In the private sector, men are paid 20.8 per cent more than women; in the public sector it’s 13.2 per cent more. For a more detailed breakdown by industry, download the WGEA fact-sheet here. Sure, it’s possible to quibble about the big bucks blokes can make in mining in WA, and about how family responsibilities change the picture for women — but the yawning gulf between what men earn and what women earn remains.
Summers, in her article on the gender pay gap her response to the WGEA findings, puts it bluntly:
"There is barely an occupation, a job, a sector or an age group where women do not earn less, often hugely less, than men … the overall earnings outlook for Australian women is outrageously unequal."
Recent graduates are hardly the most vulnerable members of the workforce. As Veronica Sheen wrote last year in The Conversation, "there is very great divergence between women in better quality, secure jobs and the mass of women in lower level, insecure, and onerous jobs". A nuanced understanding of gender equity in the workplace requires us to consider questions of access, job security, flexibility and sustainability as well as renumeration. And gender is not the only driver here. The big picture of work and educational attainments and salary is complicated by where you live, whether you live with a disability, whether or not you are Indigenous, English language skills and so on.
It’s also important to note that the Gillard Government took steps in the direction of pay equity via the equal pay provisions of the 2009 Fair Work legislation.
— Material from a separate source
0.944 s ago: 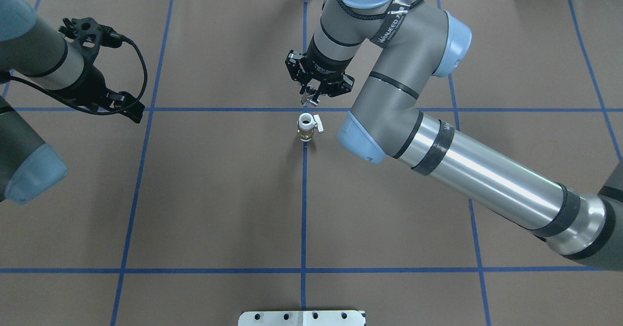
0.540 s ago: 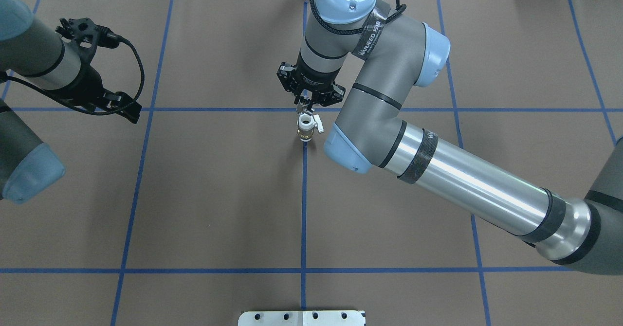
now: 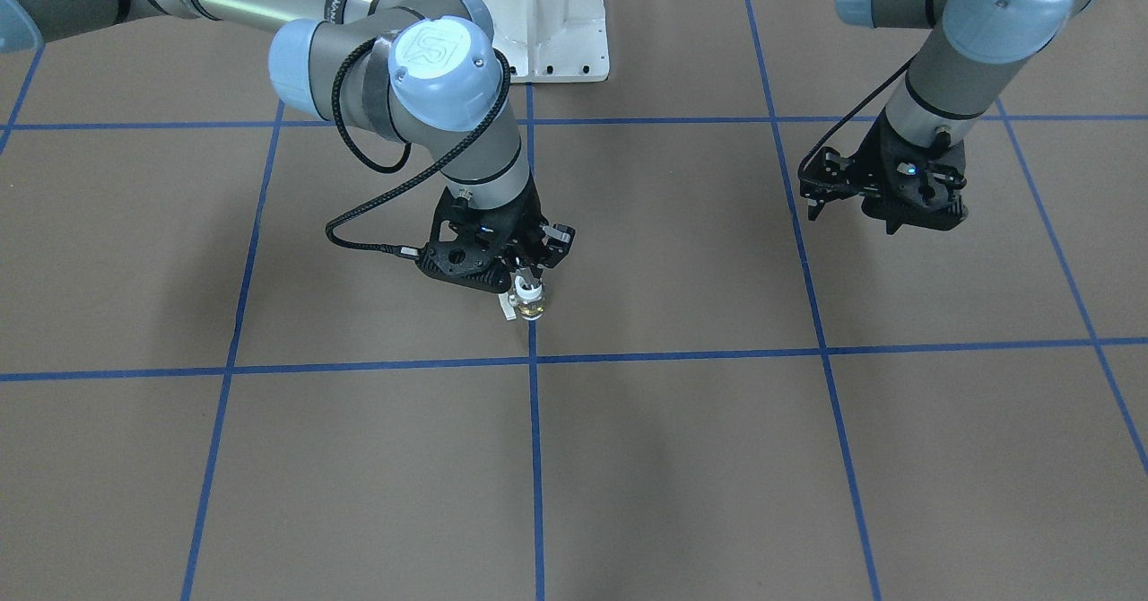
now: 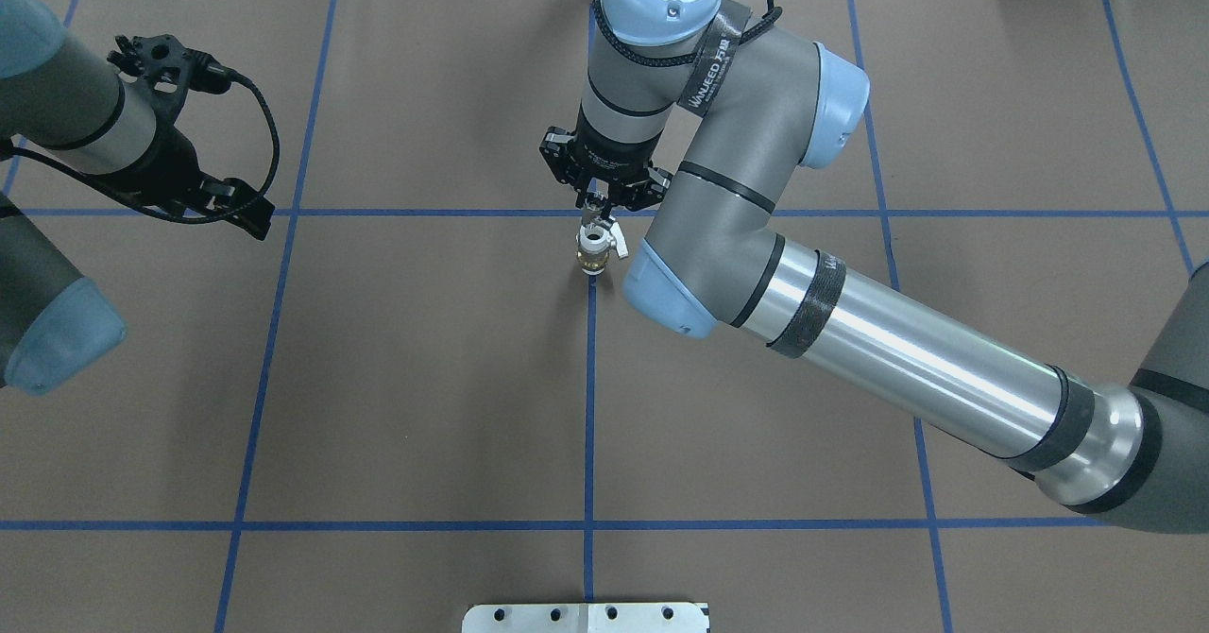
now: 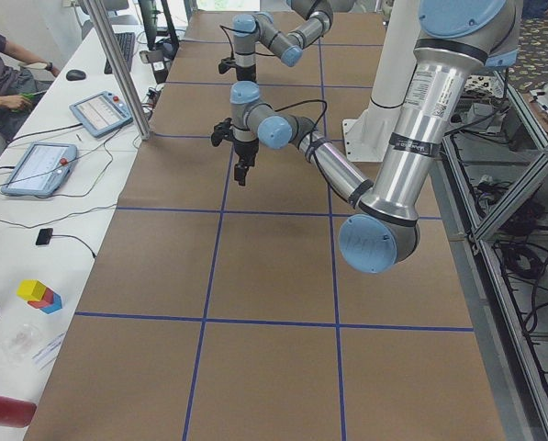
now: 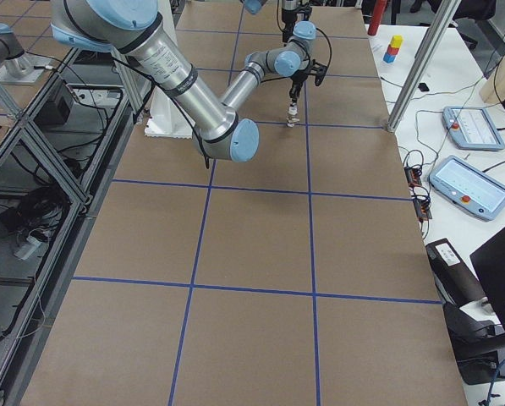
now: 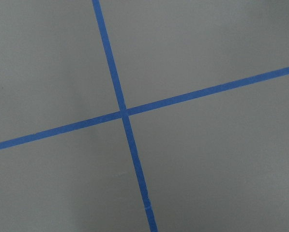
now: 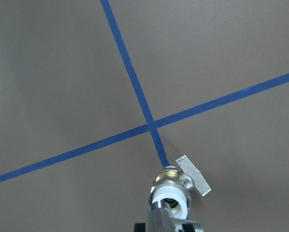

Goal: Assemble PPR valve and pipe with both arms
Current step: 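Lower the chrome elbow onto the pipe top and press it down with the right gripper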

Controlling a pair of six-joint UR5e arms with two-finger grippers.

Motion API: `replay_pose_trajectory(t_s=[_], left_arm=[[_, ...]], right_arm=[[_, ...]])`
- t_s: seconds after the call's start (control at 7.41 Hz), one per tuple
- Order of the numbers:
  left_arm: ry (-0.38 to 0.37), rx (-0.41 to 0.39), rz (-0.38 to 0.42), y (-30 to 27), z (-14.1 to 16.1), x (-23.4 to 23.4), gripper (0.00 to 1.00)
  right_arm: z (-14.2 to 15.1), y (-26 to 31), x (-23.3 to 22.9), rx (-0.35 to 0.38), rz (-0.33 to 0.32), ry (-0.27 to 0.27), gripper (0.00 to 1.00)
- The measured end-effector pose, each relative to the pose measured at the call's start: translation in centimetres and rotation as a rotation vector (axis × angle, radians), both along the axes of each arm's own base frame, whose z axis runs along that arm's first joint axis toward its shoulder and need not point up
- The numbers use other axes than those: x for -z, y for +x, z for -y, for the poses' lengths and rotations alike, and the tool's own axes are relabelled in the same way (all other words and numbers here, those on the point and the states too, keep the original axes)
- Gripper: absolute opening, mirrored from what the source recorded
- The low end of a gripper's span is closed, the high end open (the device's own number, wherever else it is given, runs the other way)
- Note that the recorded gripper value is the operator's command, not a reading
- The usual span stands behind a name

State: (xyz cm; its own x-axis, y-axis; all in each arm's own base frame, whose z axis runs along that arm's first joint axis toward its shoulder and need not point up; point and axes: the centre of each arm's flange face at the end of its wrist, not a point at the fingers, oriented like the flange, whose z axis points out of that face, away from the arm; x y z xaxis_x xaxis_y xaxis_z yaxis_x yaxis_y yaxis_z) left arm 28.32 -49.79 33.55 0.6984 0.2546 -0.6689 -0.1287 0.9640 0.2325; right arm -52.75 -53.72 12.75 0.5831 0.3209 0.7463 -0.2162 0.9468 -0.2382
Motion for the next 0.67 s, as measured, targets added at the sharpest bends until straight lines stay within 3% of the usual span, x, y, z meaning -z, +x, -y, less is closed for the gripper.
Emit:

There are areas where workplace gender equity has undoubtedly improved and the gains made via the ASU case which guaranteed equal pay for social and community sector workers are worth celebrating.
But the question remains: if the principle of equal pay for equal work does not apply to recent university graduates, to whom will it apply? What we’re talking about here are starting salaries. We can assume that male and female graduates enter the workforce with roughly equivalent qualifications — and inexperience. Young female graduates entering the workforce have not, as a rule, been forced to confront the difficult questions around work and parenting which thwart easy comparisons of the working lives of men and women. This is a close to the level playing field as we’re going to get. Right now, it’s tilted to disadvantage young women.